Racconto

NOTTE DI NATALE A PITASTORTA

Ricordo la magia delle notti di Natale dai nonni a Pitastorta. Tutto sembrava scandito da un tempo lento e dolce, come quello di un orologio antico che osserva silenzioso le nostre vite. Ed è proprio in una di quelle notti che comincia questa storia.

testo di Teddy Soppelsa, disegni di Ennebi

23/12/2025
5 min

Buon Natale 2025

Care lettrici e cari lettori di altitudini.it,


in questo Natale vi auguriamo momenti di meraviglia e serenità, come quelli che si scoprono tra le pagine di un buon racconto.


Che il nuovo anno vi porti nuovi cammini e nuove storie da condividere su altitudini.it. Ogni esperienza, ogni parola rende più viva la nostra comunità.

 

Buon Natale e felice cammino!
Redazione di altitudini.it

È questa la notte di Natale. Domani tutti si scambieranno auguri e regali. A mezzanotte a Pitastorta è tradizione andare in chiesa per assistere alla Santa Messa.

Così fanno gli uomini da quando il tempo ha imparato a contare i suoi passi. Ma esiste anche un altro mondo, dove quella notte si carica di significati lontani dal sentire umano. È il regno del vento, della notte e delle civette.

L’orologio del campanile di Pitastorta, in quella notte di Natale, cosa strana a dirsi, sembrava fare una fatica terribile a spingere avanti i propri minuti. La lancetta dei minuti pareva quasi incollata, mentre quella delle ore si trascinava stancamente, come appesantita da uno strato di ghiaccio. La luce gialla che illuminava il campanile e l’orologio conferiva alle due lancette un aspetto di sacra solennità, rese ancora più evidenti da un tremulo filo di vento che, allegro, scendeva dalla valle.
Di quel preoccupante rallentamento, proprio nella notte di Natale, si accorse anche Giusi.

Sul bordo di un lucernaio del campanile, la civetta Giusi osservava ogni notte, con tranquilla regolarità, le monotone passeggiate delle lancette. Quella sera non era uscita in cerca di qualche topolino ancora vagante nella fredda notte invernale: aveva preferito restare lì, sola sul campanile, invece di accompagnare le sorelle a caccia sopra i tetti.

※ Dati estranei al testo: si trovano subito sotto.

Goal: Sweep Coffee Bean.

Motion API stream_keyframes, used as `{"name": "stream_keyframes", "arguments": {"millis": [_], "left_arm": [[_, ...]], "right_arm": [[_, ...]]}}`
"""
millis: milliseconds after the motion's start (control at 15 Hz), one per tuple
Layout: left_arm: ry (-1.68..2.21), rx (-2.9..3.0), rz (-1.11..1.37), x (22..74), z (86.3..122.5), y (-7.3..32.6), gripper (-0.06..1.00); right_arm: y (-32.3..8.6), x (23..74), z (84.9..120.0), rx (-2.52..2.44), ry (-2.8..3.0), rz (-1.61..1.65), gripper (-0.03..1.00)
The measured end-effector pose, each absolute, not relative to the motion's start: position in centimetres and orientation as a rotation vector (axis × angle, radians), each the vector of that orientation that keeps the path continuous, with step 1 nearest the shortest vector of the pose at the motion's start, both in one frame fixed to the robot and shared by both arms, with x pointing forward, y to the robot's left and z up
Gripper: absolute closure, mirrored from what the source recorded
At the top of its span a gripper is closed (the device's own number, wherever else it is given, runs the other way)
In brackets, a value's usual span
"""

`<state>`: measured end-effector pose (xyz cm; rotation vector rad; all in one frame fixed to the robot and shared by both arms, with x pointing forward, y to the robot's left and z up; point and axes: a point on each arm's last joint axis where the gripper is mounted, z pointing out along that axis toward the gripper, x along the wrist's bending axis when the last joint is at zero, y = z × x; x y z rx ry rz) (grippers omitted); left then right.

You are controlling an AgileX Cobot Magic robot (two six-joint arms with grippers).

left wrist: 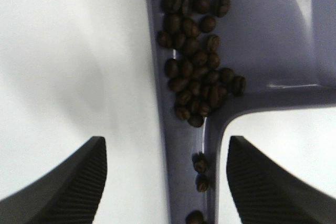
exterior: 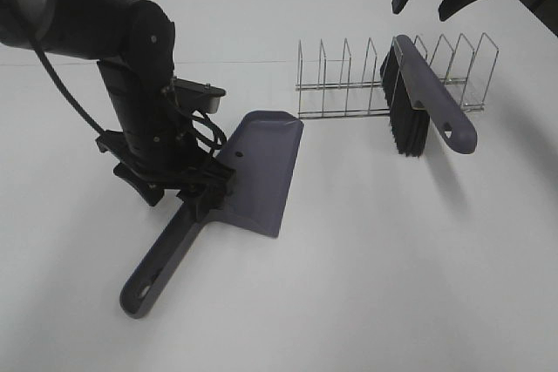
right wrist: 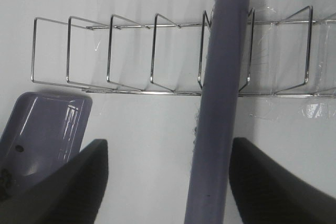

Mentre apriva e chiudeva i suoi luccicanti occhietti, come solo le civette sanno fare, notò che l’orologio aveva davvero qualche problema. Si spinse allora fuori dal lucernario e, dopo pochi battiti d’ali, si posò su un ferro vicino al quadrante. Appollaiata su quel ferro — un tempo usato dagli abitanti di Pitastorta come meridiana — Giusi poteva ammirare le luci degli alberi di Natale che, senza obbedire ad alcuna legge, si spegnevano e si accendevano.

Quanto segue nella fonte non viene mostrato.